Por Joaquim Maia Neto
Vazamento de óleo em poço da Chevron no Campo de Frade - Bacia de Campos Foto: Divulgação/Estado do Rio de Janeiro |
Passados vinte dias do vazamento de óleo no poço explorado pela petroleira estadunidense Chevron-Texaco, localizado na Bacia de Campos, temos mais perguntas do que respostas sobre o problema. O que existe de certeza é a total má fé da empresa responsável pela exploração. Com diversas mentiras, a petroleira tentou enganar a opinião pública e as autoridades. Primeiro a Chevron informou que o vazamento era consequência de uma fissura natural no leito do oceano, o que foi desmentido posteriormente pela própria empresa diante das evidências em contrário. Novas mentiras se sucederam sobre a dimensão do problema. Imagens de satélite da NASA apontam para um derramamento da ordem de 3700 barris por dia, mais de onze vezes maior que o informado pela Chevron. A Polícia Federal constatou que apenas um navio estava fazendo o trabalho de limpeza da região afetada, ao invés dos dezoito que a empresa informou em nota oficial. O delegado responsável pelo inquérito não obteve da Chevron, até o momento, a informação sobre o destino do óleo retirado do mar, o que o leva a questionar se realmente a limpeza está sendo realizada, pois se o petróleo é retirado, tem que ser destinado a algum lugar. As notícias mais recentes demonstram que ao contrário do que se previa inicialmente, parte do óleo deve chegar às praias do litoral sudeste e que o acidente pode ter proporções muito mais graves do que se imagina, pois pode ter havido ruptura do reservatório.
Entre as inconsistências apontadas pela Polícia Federal está o fato de que o equipamento utilizado pela plataforma para observar o local de perfuração não tem capacidade para alcançar os 1200 metros, que é a profundidade na qual está o vazamento.

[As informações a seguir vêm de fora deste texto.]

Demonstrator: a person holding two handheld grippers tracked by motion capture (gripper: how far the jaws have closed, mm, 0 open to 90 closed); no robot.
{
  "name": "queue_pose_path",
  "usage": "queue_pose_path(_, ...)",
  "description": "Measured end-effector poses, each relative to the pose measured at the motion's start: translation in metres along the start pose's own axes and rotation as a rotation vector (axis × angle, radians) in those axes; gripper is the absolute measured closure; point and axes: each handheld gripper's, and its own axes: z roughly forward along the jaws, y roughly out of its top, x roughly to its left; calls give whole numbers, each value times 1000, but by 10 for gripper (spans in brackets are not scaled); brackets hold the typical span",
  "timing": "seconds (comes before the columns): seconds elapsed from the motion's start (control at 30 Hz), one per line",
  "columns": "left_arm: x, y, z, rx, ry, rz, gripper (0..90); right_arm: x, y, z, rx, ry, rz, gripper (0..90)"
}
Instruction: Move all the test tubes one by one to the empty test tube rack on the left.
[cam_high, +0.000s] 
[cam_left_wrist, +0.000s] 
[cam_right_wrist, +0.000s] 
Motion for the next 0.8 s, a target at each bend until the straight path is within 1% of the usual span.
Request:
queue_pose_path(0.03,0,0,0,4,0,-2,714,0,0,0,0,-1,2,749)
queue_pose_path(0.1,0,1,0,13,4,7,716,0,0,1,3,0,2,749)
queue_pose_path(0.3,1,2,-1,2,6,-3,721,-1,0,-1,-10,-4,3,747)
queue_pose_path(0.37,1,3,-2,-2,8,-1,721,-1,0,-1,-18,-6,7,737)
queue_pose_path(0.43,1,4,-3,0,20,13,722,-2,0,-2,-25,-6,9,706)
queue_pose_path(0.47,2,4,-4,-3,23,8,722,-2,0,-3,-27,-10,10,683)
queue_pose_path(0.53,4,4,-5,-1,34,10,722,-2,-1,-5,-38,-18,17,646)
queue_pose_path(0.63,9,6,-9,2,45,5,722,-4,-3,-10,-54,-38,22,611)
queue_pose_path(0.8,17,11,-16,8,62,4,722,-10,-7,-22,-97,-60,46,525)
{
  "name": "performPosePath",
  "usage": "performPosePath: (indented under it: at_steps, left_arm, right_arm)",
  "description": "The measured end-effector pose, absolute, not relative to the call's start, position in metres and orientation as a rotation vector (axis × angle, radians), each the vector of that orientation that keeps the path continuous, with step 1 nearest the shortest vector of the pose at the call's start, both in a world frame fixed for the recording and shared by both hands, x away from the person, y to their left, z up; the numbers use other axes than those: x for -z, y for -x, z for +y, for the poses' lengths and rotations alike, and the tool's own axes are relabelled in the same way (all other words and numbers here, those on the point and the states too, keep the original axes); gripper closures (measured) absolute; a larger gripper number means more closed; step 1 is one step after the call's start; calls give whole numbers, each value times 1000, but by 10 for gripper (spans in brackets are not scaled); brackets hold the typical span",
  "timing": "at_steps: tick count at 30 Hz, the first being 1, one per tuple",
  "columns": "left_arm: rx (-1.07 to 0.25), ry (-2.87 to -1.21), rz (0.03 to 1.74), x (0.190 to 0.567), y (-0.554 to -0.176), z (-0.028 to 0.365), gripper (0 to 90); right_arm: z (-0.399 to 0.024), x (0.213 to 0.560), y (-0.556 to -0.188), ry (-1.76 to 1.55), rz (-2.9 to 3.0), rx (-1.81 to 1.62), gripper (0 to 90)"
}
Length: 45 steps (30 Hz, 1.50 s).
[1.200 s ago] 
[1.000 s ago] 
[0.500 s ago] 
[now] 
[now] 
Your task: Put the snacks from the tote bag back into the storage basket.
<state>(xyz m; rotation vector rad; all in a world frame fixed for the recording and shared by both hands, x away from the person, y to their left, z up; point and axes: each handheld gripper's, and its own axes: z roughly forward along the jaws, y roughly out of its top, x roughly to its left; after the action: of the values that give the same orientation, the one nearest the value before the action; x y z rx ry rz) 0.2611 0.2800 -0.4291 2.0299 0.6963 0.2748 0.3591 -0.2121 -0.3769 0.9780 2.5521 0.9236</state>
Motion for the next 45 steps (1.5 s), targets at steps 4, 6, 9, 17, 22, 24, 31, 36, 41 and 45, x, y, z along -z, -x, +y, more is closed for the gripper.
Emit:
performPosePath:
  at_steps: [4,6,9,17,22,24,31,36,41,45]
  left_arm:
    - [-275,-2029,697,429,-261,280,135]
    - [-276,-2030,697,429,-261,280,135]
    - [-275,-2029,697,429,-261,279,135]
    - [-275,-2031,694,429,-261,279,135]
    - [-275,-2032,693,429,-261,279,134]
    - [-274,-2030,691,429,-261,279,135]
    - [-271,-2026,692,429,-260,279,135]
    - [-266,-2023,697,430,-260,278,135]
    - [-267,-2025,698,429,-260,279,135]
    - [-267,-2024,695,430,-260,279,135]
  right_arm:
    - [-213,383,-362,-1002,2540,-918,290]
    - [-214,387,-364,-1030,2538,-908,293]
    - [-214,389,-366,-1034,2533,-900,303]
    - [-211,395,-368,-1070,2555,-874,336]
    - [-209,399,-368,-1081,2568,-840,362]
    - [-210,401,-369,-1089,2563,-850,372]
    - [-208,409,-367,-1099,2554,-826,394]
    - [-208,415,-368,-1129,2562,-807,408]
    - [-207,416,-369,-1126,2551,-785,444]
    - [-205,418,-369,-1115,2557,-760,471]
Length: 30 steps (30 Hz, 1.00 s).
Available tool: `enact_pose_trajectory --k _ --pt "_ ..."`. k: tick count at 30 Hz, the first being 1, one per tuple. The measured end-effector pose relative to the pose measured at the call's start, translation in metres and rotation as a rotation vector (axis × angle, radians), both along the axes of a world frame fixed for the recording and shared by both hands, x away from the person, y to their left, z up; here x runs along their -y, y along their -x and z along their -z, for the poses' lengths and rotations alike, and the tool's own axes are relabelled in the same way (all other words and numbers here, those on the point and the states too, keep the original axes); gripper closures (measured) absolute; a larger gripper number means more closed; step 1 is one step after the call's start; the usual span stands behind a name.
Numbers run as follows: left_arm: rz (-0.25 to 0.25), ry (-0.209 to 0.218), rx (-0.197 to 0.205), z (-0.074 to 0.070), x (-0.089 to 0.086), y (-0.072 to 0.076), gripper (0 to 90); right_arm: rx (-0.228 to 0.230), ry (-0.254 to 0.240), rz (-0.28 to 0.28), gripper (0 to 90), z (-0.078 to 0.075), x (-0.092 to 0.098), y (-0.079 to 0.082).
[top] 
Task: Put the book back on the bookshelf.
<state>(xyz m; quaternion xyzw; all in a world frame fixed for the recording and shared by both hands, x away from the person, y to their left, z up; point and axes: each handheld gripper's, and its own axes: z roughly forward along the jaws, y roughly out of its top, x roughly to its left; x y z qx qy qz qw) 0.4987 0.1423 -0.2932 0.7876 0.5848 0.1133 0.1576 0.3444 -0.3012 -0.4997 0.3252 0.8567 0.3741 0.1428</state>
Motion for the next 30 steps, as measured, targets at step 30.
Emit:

A observação é fundamental para se detectar o acidente no início e consequentemente iniciar as medidas de contingência necessárias à minimização do impacto ambiental. Há suspeitas de que a Chevron tentava ilegalmente alcançar a camada pré-sal, já que operava com uma sonda capaz de perfurar 7600 metros de profundidade, quando estava autorizada a explorar até uma profunidade de cerca de 2500 metros.
Entre as perguntas que permanecem sem resposta estão aquelas sobre a atuação do IBAMA e da ANP. Será que a licença de operação foi concedida após o atendimento de todas as condicionantes previstas nas licenças prévia e de instalação, ao contrário do licenciamento da UHE de Belo Monte, onde diversas etapas foram queimadas? Foi exigido equipamento de observação compatível com a profundidade explorada? Os estudos ambientais foram suficientemente detalhados a ponto de se prever a possibilidade deste acidente? A Chevron comprovou que dispõe dos equipamentos necessários ao atendimento de emergências ambientais no local do acidente? Quantas vezes o IBAMA e a ANP fiscalizaram o local da exploração para verificar se as condições necessárias para a expedição de licenças e outorgas estavam sendo cumpridas?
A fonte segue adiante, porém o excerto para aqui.